Pese a esa escasez de efectivos, los agentes lograron detener a uno de los encapuchados, que fue trasladado a dependencias policiales.

Una vez conocidos estos hechos, los compañeros de los agentes les han felicitado por su actuación, pero también han reclamado a la Dirección General que amplíe la plantilla y los medios de una comisaría que tiene que enfrentarse, día a día, contra poderosas bandas de narcotraficantes.

Desde la Unión Federal de Policía recuerdan, en este sentido, que los policías trabajan en una ciudad con más de 60.000 habitantes y con elevados índices de delincuencia, por lo que “la plantilla no puede estar cubierta por los indicativos que prestaban servicio la tarde del martes.

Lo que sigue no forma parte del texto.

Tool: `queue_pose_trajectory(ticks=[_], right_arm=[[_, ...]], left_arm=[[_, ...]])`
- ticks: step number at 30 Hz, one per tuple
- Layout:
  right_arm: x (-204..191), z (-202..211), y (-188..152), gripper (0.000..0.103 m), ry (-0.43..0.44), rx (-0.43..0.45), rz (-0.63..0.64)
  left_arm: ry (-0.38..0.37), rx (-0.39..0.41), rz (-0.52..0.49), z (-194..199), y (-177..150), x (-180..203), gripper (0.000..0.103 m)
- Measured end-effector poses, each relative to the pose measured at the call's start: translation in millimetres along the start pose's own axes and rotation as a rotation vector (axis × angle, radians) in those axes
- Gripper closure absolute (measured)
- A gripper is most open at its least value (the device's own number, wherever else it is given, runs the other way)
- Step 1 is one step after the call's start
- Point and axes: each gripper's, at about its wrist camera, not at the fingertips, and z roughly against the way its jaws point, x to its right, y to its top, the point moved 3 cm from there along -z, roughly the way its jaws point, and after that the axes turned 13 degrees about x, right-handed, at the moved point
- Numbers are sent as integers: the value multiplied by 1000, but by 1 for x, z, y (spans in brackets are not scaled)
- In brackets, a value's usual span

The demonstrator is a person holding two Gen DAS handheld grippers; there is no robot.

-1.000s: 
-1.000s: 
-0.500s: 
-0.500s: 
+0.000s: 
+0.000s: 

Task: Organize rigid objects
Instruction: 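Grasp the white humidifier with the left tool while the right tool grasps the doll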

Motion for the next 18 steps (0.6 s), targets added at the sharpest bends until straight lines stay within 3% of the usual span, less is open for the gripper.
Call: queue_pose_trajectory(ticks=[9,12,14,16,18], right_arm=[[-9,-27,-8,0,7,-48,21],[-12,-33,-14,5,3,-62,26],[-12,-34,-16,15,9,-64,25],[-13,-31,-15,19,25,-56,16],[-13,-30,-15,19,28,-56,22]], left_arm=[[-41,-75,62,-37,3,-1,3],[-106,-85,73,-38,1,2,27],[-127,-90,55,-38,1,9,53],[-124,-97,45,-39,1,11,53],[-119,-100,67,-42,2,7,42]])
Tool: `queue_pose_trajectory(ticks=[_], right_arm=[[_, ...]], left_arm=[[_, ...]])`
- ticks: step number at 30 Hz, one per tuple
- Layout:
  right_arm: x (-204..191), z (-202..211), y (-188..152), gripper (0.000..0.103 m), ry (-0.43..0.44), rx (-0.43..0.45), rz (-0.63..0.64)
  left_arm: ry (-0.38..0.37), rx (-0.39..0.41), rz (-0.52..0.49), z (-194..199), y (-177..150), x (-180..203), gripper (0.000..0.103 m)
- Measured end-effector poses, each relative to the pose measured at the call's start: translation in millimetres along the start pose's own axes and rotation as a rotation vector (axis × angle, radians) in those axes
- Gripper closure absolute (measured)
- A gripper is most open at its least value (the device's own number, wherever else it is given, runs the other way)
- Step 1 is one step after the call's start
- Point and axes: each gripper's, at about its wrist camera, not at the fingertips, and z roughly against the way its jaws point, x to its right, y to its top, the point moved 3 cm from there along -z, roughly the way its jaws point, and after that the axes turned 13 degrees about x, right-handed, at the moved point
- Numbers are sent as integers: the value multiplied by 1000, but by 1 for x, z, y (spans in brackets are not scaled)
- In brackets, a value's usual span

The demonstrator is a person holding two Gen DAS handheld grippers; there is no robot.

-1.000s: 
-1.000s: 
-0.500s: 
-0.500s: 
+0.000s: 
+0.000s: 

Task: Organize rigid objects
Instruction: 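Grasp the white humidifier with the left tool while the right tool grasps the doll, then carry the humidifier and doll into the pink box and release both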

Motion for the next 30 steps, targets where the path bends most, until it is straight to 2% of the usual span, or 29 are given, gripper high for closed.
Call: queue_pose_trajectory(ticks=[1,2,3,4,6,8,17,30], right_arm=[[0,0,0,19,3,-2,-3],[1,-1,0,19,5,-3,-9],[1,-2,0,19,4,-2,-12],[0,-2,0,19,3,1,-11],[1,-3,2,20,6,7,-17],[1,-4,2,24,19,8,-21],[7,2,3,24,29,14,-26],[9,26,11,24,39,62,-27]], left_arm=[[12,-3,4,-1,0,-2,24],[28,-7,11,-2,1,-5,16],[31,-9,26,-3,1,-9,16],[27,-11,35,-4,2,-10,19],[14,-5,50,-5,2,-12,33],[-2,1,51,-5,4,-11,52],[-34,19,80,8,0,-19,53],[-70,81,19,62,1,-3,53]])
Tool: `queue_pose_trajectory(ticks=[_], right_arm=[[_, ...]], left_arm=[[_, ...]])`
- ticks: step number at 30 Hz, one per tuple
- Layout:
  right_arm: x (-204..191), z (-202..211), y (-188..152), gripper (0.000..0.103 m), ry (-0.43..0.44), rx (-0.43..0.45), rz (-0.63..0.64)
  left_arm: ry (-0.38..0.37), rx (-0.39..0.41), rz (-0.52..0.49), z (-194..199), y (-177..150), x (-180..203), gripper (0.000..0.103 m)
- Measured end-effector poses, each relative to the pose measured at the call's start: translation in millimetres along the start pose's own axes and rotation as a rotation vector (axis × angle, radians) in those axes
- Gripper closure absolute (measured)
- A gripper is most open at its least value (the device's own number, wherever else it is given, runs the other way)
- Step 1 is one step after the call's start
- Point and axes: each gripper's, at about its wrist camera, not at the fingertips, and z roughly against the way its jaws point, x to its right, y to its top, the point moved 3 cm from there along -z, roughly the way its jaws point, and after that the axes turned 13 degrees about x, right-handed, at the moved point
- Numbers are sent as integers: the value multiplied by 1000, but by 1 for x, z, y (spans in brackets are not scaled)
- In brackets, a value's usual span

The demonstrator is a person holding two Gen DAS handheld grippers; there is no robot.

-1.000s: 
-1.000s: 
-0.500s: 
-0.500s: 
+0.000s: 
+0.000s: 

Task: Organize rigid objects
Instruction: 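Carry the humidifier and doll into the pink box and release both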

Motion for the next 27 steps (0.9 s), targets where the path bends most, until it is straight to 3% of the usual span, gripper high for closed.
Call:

Además, desde UFP recuerdan que, a lo largo de 2017 se han cursado y sellado en las dependencias policiales de La Línea 68 peticiones de medios y personal, y que el sindicato lleva siete más en 2018.

La respuesta a esas peticiones, explican, se viene dando con deficiencias: “Se han facilitado medios (rastrillo, algunos vehículos, parte de las motocicletas solicitadas, chalecos...). Sin embargo, la carencia de personal sigue siendo elevada”, concluyen.